Le journaliste Antonio Caño a matérialisé les termes du débat. "Le manque de connaissances internationales sur l'Espagne est surprenant. Quatre clichés sont connus sur nous, et nous l'avons payé dans le conflit en Catalogne. La plupart des gouvernements étrangers n'étaient pas conscients de l'origine du problème". M. Caño s'est montré très critique à l'égard du peu de ressources allouées aux ambassades, même s'il a reconnu que "nous sommes l'une des ambassades les plus performantes et les plus mobiles". Et nous sommes parmi ceux qui aident le plus nos citoyens".

"L'Espagne manque actuellement d'une politique étrangère", a déclaré le journaliste. Le pays aborde certains problèmes de politique étrangère "de manière improvisée et s'en sort". Peu d'autres". La récente crise diplomatique avec le Maroc et la fermeture de l'un des gazoducs qui atteignent la péninsule depuis le Maghreb en sont les meilleurs exemples. Des actions et des décisions peu énergiques ou contradictoires qui ont nécessité des plans prospectifs à moyen et long terme. Deux scénarios qui contrastent avec l'évacuation de l'Afghanistan, où le rôle de l'armée a été déterminant.

Antonio Caño

Fran Dacoba, général de brigade de l'armée espagnole, a pris la parole pour défendre le rôle des forces armées. "Nous vivons dans un monde incertain qui crée de l'insécurité, laquelle donne lieu à des tensions et donc à des conflits. Non seulement militaire, mais surtout commerciale et technologique". Et ce qui se passe dans le monde "va finir par affecter notre sécurité", a conclu le général. Malgré les louanges de la classe politique, il semble difficile pour le Congrès d'augmenter le budget de la défense, comme cela se fait dans de nombreux autres pays de la région.

M. Caño a insisté sur le fait que "le manque de présence en Amérique latine est alarmant.

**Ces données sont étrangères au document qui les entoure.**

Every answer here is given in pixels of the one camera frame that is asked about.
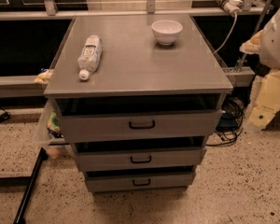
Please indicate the white ceramic bowl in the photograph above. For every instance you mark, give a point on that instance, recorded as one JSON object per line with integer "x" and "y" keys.
{"x": 166, "y": 32}

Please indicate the clear plastic bottle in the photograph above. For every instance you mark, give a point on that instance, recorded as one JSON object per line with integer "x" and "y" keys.
{"x": 90, "y": 56}

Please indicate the white power strip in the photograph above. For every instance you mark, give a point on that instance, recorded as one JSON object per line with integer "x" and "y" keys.
{"x": 232, "y": 7}

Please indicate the grey drawer cabinet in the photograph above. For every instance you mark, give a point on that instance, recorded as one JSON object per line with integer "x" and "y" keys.
{"x": 137, "y": 75}

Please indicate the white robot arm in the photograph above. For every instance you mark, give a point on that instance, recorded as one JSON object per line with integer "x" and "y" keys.
{"x": 270, "y": 47}

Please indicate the clear plastic bag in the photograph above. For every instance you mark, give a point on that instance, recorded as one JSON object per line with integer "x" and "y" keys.
{"x": 48, "y": 134}

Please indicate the black floor frame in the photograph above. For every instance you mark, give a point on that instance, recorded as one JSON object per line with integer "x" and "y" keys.
{"x": 25, "y": 181}

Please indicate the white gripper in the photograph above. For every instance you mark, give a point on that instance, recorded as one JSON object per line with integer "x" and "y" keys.
{"x": 275, "y": 46}

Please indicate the yellow snack packet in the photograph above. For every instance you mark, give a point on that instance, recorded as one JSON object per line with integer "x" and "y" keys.
{"x": 44, "y": 77}

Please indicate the grey drawer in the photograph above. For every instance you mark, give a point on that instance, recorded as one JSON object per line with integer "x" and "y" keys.
{"x": 91, "y": 128}
{"x": 139, "y": 159}
{"x": 133, "y": 182}

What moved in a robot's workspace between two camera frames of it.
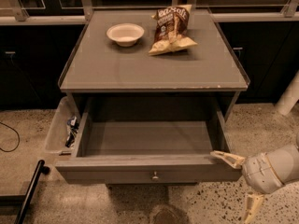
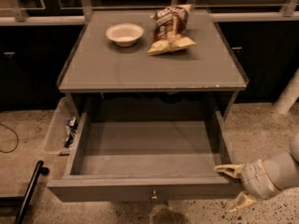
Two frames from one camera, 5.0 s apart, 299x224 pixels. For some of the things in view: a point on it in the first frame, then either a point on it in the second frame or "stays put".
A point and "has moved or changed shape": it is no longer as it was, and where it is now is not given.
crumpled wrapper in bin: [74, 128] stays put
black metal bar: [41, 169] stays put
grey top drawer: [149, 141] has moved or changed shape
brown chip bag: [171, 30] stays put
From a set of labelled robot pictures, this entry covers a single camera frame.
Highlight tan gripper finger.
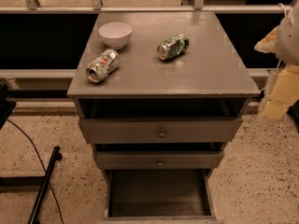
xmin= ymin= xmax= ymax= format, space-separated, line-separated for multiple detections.
xmin=254 ymin=27 xmax=278 ymax=53
xmin=257 ymin=64 xmax=299 ymax=125

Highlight green soda can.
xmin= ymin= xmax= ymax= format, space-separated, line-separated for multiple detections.
xmin=157 ymin=34 xmax=189 ymax=61

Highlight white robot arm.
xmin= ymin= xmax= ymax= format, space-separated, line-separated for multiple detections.
xmin=254 ymin=5 xmax=299 ymax=125

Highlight top grey drawer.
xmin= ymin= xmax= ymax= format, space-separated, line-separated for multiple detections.
xmin=78 ymin=118 xmax=242 ymax=144

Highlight grey wooden drawer cabinet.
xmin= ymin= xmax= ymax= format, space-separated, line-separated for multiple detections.
xmin=66 ymin=11 xmax=261 ymax=224

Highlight crushed red white can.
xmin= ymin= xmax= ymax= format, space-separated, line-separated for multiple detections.
xmin=86 ymin=49 xmax=121 ymax=83

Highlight bottom open grey drawer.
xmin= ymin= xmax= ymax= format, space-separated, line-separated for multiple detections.
xmin=101 ymin=170 xmax=224 ymax=224

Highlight middle grey drawer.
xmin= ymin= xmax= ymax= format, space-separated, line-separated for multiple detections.
xmin=95 ymin=151 xmax=224 ymax=170

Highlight white ceramic bowl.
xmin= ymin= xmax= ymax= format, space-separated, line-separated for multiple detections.
xmin=98 ymin=22 xmax=133 ymax=49

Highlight black device at left edge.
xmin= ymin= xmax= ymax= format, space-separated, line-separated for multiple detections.
xmin=0 ymin=83 xmax=16 ymax=130

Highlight black metal stand leg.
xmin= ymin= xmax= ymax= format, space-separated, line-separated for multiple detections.
xmin=27 ymin=147 xmax=62 ymax=224

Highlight white cable at right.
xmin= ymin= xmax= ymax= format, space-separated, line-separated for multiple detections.
xmin=277 ymin=2 xmax=288 ymax=19

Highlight metal railing frame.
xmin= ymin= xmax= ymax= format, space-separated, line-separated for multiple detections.
xmin=0 ymin=0 xmax=299 ymax=15

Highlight black cable on floor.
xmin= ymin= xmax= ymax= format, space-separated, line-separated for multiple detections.
xmin=6 ymin=119 xmax=65 ymax=224

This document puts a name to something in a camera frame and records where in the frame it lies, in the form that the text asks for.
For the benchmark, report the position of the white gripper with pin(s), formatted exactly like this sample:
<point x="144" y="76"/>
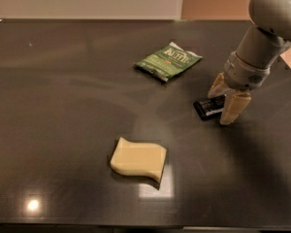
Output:
<point x="243" y="73"/>

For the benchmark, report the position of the black rxbar chocolate bar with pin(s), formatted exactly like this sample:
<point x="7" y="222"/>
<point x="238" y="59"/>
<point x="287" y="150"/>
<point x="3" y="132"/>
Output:
<point x="210" y="108"/>

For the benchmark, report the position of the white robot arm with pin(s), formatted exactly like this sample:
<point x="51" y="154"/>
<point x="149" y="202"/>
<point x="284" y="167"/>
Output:
<point x="269" y="35"/>

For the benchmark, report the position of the yellow wavy sponge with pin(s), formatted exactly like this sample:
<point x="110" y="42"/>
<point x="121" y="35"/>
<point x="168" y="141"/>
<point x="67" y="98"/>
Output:
<point x="139" y="159"/>

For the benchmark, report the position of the green kettle chips bag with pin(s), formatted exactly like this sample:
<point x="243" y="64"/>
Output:
<point x="169" y="62"/>

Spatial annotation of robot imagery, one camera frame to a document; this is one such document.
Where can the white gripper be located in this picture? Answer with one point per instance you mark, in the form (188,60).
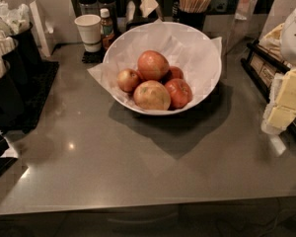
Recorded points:
(295,37)

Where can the white paper bowl liner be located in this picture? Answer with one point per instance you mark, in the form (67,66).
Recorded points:
(184,46)

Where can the white bowl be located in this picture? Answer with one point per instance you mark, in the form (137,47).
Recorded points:
(200,79)

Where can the right front red apple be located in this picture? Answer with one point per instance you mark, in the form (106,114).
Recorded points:
(180,93)

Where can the back right red apple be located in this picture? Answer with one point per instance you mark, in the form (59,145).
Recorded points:
(173,73)

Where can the large front yellowish apple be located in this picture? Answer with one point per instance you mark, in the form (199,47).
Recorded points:
(152,95)

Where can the large top red apple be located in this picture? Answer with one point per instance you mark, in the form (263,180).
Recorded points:
(152,65)

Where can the small left red apple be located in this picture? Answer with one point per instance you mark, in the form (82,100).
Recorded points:
(128,79)

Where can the black condiment packet rack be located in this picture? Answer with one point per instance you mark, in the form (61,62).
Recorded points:
(262,66)

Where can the black cup of wooden stirrers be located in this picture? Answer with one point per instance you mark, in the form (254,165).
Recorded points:
(193,12)

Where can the black napkin holder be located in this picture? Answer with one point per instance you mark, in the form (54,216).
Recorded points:
(141,12)

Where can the small brown sauce bottle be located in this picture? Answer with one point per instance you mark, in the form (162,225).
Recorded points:
(107,28)

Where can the white paper cup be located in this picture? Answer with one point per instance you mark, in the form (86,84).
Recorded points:
(89,28)

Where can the black rubber mat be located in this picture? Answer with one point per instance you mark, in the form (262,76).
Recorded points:
(35,96)

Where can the black front cutlery cup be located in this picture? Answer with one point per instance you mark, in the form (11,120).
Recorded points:
(11,103)

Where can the black cup with wrapped packets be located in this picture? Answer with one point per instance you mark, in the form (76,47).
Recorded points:
(15,25)

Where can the black cup with white cutlery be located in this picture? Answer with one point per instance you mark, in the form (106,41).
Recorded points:
(9,52)

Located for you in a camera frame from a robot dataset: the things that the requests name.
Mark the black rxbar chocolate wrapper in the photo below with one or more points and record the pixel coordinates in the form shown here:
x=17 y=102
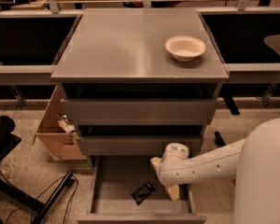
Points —
x=143 y=192

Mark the grey rail left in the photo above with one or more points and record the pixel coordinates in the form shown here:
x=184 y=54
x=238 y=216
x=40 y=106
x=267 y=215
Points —
x=26 y=74

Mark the grey drawer cabinet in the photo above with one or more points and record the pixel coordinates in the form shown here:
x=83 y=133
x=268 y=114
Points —
x=119 y=53

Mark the white paper bowl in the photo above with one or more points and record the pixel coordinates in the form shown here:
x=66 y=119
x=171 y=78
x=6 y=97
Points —
x=185 y=48

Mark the black table leg right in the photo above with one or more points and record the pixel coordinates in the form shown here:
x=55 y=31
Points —
x=219 y=140

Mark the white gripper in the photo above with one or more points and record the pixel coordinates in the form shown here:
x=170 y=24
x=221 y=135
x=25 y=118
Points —
x=174 y=154

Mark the light wooden box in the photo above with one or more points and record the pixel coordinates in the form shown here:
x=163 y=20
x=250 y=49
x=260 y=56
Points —
x=62 y=146

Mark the grey open bottom drawer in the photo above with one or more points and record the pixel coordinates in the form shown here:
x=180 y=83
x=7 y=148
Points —
x=115 y=178

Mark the black table leg left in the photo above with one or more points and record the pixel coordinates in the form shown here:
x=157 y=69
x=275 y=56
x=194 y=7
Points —
x=41 y=209

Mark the grey rail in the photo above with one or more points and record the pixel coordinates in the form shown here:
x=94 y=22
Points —
x=250 y=73
x=26 y=74

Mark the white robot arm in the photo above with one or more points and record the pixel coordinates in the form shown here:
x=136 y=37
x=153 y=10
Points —
x=253 y=162

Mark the grey top drawer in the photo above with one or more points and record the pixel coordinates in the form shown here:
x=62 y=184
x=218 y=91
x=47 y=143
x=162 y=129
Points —
x=139 y=111

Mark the grey rail right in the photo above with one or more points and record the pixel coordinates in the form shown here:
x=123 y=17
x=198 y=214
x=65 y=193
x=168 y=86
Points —
x=250 y=73

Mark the black table leg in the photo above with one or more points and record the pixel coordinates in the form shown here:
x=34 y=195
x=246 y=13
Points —
x=219 y=140
x=41 y=209

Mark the black chair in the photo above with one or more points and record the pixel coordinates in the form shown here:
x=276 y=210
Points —
x=8 y=140

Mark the grey middle drawer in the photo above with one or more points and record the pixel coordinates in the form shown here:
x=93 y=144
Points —
x=134 y=145

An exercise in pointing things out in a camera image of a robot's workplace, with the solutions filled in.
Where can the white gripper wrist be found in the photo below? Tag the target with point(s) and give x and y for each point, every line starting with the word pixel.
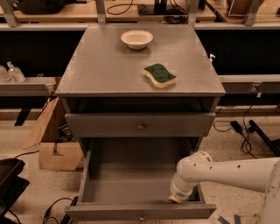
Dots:
pixel 181 193

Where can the grey drawer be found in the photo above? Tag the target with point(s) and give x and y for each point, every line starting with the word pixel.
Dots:
pixel 129 179
pixel 140 125

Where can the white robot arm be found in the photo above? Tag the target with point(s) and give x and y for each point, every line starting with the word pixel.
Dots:
pixel 259 175

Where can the grey top drawer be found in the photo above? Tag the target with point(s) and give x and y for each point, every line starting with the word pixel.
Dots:
pixel 140 125

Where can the grey drawer cabinet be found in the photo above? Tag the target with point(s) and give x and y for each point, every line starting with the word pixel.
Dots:
pixel 105 76

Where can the blue floor tape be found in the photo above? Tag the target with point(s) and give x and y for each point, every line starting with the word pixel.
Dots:
pixel 235 219

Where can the black power adapter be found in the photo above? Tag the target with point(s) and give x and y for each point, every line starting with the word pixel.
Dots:
pixel 237 127

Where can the green yellow sponge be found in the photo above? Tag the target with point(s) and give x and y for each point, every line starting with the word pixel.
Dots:
pixel 159 76

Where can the cardboard box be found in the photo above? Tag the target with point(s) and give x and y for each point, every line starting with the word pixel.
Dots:
pixel 53 155

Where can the white pump bottle top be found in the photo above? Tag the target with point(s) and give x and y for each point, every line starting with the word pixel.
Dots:
pixel 212 57

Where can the black tray stack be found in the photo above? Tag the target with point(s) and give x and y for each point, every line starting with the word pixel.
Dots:
pixel 11 185

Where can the white bowl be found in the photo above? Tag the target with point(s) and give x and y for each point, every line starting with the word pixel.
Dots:
pixel 136 39

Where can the clear sanitizer bottle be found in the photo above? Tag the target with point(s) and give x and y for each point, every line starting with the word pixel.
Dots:
pixel 15 73

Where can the clear bottle at edge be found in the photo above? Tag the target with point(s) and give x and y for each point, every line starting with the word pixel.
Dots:
pixel 4 74

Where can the black bag on bench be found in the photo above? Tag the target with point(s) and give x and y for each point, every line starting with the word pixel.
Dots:
pixel 44 7

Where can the grey metal shelf rail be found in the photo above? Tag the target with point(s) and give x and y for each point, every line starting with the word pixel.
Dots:
pixel 33 86

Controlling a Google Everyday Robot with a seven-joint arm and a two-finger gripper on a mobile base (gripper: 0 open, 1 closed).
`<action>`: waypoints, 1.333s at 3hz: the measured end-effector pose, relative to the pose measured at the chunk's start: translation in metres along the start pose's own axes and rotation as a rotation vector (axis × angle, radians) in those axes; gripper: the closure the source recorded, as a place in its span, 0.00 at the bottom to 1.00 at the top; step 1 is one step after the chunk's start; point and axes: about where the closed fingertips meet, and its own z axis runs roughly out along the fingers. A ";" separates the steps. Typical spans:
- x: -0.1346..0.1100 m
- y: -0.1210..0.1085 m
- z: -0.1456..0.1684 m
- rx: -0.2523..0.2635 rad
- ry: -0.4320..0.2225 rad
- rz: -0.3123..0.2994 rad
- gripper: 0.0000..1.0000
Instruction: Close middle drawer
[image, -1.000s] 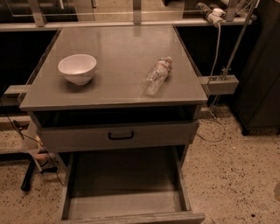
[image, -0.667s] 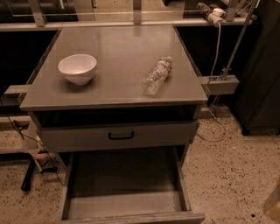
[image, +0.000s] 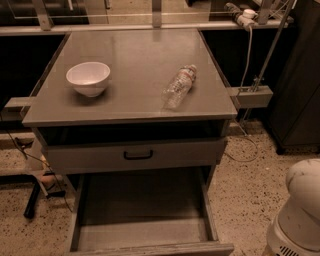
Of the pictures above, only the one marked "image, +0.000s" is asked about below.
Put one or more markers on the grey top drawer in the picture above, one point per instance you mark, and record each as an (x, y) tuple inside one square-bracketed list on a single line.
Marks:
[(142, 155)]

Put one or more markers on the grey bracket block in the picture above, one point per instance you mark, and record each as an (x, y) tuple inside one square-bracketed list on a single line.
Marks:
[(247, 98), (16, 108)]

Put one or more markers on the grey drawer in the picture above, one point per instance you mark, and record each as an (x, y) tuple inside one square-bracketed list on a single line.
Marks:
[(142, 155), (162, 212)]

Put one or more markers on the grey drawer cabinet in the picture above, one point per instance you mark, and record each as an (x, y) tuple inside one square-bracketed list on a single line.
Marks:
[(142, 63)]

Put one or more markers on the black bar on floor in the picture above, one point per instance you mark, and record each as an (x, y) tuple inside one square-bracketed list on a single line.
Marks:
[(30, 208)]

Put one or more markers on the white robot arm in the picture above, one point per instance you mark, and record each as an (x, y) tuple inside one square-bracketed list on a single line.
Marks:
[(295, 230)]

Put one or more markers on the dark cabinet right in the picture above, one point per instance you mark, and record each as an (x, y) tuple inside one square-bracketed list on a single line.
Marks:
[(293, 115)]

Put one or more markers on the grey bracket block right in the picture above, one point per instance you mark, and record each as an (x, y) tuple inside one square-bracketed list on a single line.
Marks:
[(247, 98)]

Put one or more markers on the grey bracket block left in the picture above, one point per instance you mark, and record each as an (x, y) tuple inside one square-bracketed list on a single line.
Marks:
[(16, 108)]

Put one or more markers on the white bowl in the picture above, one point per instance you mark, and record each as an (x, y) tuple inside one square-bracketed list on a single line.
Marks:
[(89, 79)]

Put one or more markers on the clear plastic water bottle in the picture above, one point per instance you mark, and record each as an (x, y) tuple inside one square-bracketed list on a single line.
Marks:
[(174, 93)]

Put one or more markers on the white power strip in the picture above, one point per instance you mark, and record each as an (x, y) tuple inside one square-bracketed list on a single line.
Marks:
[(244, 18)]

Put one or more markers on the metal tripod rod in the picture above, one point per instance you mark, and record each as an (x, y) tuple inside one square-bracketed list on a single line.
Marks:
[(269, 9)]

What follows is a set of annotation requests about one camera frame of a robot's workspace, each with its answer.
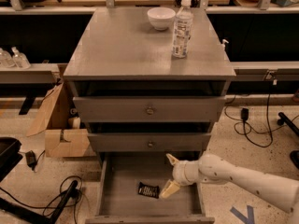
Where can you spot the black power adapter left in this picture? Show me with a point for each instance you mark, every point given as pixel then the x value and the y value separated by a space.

Cela remet en question notre idée de la nation ; nous ne savons probablement pas qui nous sommes. Et pas seulement en Amérique latine, mais aussi en Amérique centrale". Le journaliste a rappelé l'époque de la Transition où l'Espagne était prise en compte sur le continent. Ce sont les États-Unis qui ont exigé leur perspective régionale dans des pays comme Cuba, et le processus politique en Espagne a même inspiré le Chili. Aujourd'hui, cependant, l'Espagne n'est même pas prise en compte à la table de Mexico où, jusqu'à la semaine dernière, l'avenir immédiat du Venezuela était décidé.

"Ce qui s'est passé depuis, c'est que l'Espagne a perdu la foi en son propre projet national. Et quand on n'a pas confiance en soi, il est difficile de s'exposer et d'avoir une présence à l'étranger. Un pays qui ne se respecte pas lui-même a peu de chances d'être respecté par les autres", a déclaré Antonio Caño. Le diagnostic a été posé, il reste à trouver la recette qui permettra à l'Espagne de revenir au premier plan de l'échiquier international.